While wriggling in a small laboratory dish may seem simple, neurons represent factors like speed, steering, and whether or not the worm is consuming food. They sometimes represented an animal’s movement going back a few minutes. These neurons encode recent motion rather than current direction, which could help the worm calculate how past actions affected its current outcome. Many neurons combine behavioral information to perform more complex maneuvers. In the same way that a driver has to remember to turn the steering wheel in the opposite direction when driving in reverse as opposed to forward, specific neurons within the worm brain integrate the direction of movement and steering direction.

Scientists developed the C. elegans probabilistic neural encoding model after carefully analyzing patterns in how neural activity correlated to behaviors. This simple equation model accounts for how each neuron represents different factors to predict if accurately and how neural activity reflects behavior. Nearly 60% of the neurons within the head of the worm were responsible for at least one conduct.

The research team fitted the model using a probabilistic approach, letting them know their confidence in each model parameter. This approach was pioneered by Vikash Msinghka, a principal researcher scientist at MIT who heads the Probabilistic Computing Project.

The team collected neuron data but did not track the cell’s identity. This was done to create a model to predict and quantify how a brain cell would represent behavioral behavior. The study’s key objective is to determine how each cell contributes to behavior. To apply the model to the specific neurons of each worm, which had all been previously mapped, the next step for the team was to correlate neural activity with behavior in each cell. To do this, each neuron had to be given a unique color to link its action with its identity. The team performed this experiment on dozens of animals that were free to move, and they obtained information about how the behavior of each animal was related to almost all the neurons defined in the head of the worm.

This Atlas, which resulted from this research, revealed many insights. It more accurately mapped the neural circuits controlling each animal’s behavior. Flavell explained that these new findings would allow a better understanding of the control mechanisms for animal behavior.

He said, “It enabled us to complete circuits.” Our colleagues studying aspects of neural circuit functions can refer to this Atlas to get a reasonably comprehensive view of the critical neuron involved.
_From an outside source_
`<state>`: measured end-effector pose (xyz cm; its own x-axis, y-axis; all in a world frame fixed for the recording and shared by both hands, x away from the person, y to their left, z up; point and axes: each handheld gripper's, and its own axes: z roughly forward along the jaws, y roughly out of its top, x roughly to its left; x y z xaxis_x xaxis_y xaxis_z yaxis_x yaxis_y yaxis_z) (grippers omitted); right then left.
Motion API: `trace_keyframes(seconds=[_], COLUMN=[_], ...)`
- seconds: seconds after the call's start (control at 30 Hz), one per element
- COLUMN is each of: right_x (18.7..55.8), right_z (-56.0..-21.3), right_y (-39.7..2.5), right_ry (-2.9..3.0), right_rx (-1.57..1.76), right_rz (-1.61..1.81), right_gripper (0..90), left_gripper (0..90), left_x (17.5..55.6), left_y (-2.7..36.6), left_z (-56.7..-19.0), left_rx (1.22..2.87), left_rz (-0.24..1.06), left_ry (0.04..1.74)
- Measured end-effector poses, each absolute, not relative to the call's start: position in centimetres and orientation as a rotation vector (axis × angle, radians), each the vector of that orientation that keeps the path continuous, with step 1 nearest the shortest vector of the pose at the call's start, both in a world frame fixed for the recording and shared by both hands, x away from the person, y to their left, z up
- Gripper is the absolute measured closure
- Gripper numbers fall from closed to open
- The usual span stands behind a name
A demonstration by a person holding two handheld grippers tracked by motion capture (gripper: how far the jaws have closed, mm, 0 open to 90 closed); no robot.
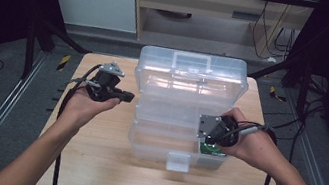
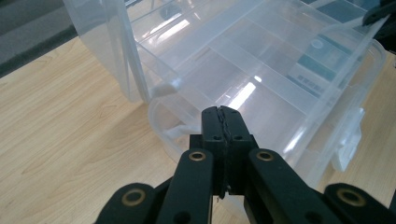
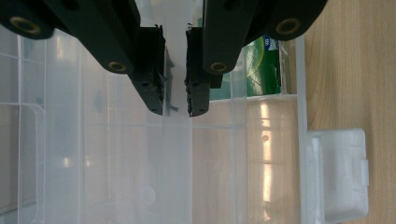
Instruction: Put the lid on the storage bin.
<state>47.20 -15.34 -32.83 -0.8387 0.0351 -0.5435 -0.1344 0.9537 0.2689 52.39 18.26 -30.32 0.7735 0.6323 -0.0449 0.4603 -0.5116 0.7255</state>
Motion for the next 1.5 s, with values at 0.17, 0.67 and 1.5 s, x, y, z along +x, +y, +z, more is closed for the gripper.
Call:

A significant finding of the team was that, while most neurons obeyed predictions from the model, only a small group of neurons–about 30% of those neurons that encode behavior in the worm brain–could adapt their behavior encoding. They could remap it and take on new tasks. These neurons were consistently similar in all animals and well-connected in the worm’s synaptic diagram.

These remappings could happen for a variety of reasons. So the team conducted further experiments to determine if they could cause neurons to map. The researchers used a laser to heat the agar surrounding the head of the worms as they wriggled in their dishes. The heat was harmless but enough to irritate the worms and cause a behavior change that lasted minutes. The team could see from these recordings that neurons were remapped to encode new behaviors as the animals changed their behavior states.
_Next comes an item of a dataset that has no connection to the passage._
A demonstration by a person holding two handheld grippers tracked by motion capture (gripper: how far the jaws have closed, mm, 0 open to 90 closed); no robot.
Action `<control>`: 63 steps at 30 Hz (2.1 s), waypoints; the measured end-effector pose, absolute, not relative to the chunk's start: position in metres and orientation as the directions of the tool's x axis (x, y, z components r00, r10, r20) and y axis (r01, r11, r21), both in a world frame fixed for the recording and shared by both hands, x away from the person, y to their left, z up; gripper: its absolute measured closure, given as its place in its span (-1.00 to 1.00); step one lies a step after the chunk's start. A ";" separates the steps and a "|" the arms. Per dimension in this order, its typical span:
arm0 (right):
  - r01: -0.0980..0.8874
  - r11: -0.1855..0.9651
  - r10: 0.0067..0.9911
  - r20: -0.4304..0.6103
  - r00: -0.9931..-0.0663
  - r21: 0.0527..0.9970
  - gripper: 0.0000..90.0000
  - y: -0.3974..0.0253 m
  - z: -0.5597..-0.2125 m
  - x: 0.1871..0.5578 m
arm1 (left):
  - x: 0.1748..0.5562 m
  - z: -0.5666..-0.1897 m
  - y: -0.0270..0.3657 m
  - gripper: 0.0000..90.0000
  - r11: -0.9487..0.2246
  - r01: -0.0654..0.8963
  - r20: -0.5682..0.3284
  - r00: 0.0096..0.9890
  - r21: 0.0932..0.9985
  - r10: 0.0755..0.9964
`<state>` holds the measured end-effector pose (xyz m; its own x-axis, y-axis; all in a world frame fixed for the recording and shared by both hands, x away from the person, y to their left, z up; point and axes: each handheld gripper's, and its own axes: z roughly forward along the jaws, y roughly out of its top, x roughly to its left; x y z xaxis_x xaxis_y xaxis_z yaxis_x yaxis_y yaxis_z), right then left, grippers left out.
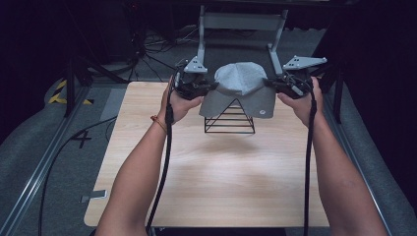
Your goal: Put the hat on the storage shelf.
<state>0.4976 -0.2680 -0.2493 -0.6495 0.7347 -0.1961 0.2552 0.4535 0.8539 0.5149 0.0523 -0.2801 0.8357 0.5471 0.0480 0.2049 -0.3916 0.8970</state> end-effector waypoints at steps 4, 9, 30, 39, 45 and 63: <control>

The authors noted, “Behavioral information is expressed in the brain across many forms, with different tunings, timescales, and levels of flexibility, which map onto the neuron classes defined by the C.elegans connectome.”
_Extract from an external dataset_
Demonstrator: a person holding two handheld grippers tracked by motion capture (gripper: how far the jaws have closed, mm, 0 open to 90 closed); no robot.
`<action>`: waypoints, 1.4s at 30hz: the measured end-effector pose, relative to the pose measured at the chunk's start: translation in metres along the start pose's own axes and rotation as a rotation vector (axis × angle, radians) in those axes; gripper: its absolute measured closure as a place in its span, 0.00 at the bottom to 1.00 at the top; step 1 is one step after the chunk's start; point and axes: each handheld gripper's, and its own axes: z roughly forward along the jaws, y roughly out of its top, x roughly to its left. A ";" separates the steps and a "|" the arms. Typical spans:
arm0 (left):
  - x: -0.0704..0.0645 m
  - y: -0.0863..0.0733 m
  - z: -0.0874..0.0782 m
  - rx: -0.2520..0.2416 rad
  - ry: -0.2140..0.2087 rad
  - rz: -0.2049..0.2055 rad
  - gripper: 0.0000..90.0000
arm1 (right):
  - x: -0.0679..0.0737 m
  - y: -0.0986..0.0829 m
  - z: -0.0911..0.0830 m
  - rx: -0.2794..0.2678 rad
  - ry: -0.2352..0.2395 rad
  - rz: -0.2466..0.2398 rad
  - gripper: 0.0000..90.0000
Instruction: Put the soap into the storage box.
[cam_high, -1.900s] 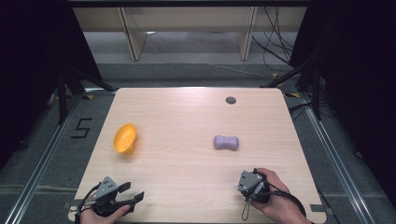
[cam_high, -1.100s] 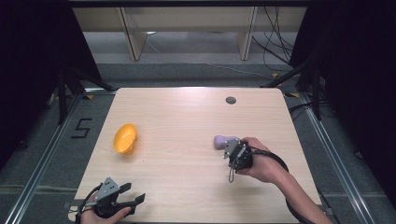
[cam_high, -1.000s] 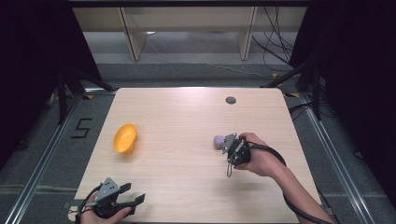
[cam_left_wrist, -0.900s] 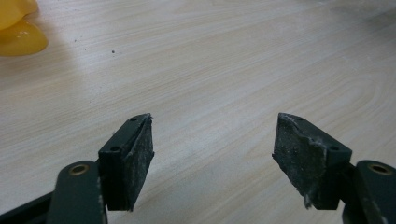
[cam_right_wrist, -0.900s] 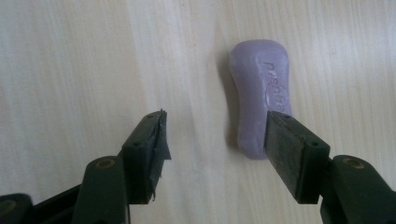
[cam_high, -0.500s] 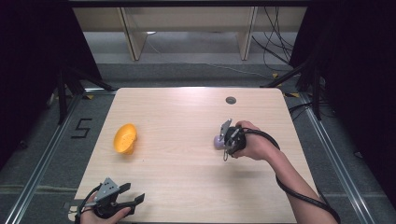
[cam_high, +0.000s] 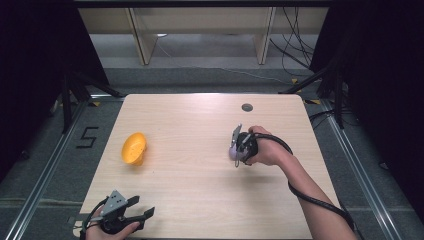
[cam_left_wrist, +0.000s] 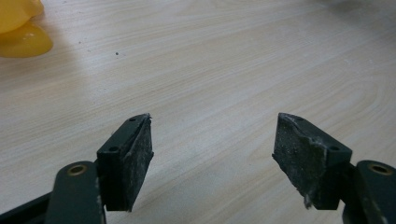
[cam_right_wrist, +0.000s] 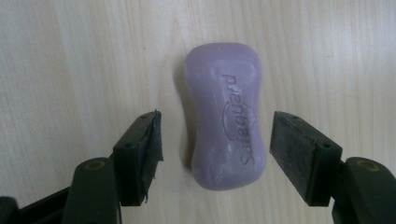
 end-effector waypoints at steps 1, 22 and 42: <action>0.000 0.000 0.000 0.000 0.000 0.000 0.31 | 0.000 0.000 0.000 0.000 0.000 0.000 0.39; 0.001 0.000 0.000 0.007 0.004 0.001 0.30 | -0.011 0.003 0.021 0.000 0.025 -0.053 0.40; 0.001 0.000 0.000 -0.001 0.007 0.000 0.31 | -0.017 0.008 0.035 0.026 0.046 -0.036 0.46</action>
The paper is also co-authored by Ziyu Wan, Eric Bueno, and McCoy Becker. Other authors include Talya Kremer, Flossie Wan, Saba Basoylu, Ugur Dagh, Elpiniki Kalogeropoulou, and Matthew Gomes. Cassi Estrem and Netta Cohl are also included.

The research is funded by the National Institutes of Health (NIH), the National Science Foundation (NSF), The McKnight Foundation (McKnight Foundation), The Alfred P. Sloan Foundation (The Alfred P. Sloan Foundation), The Picower Institute for Learning and Memory and The JPB Foundation.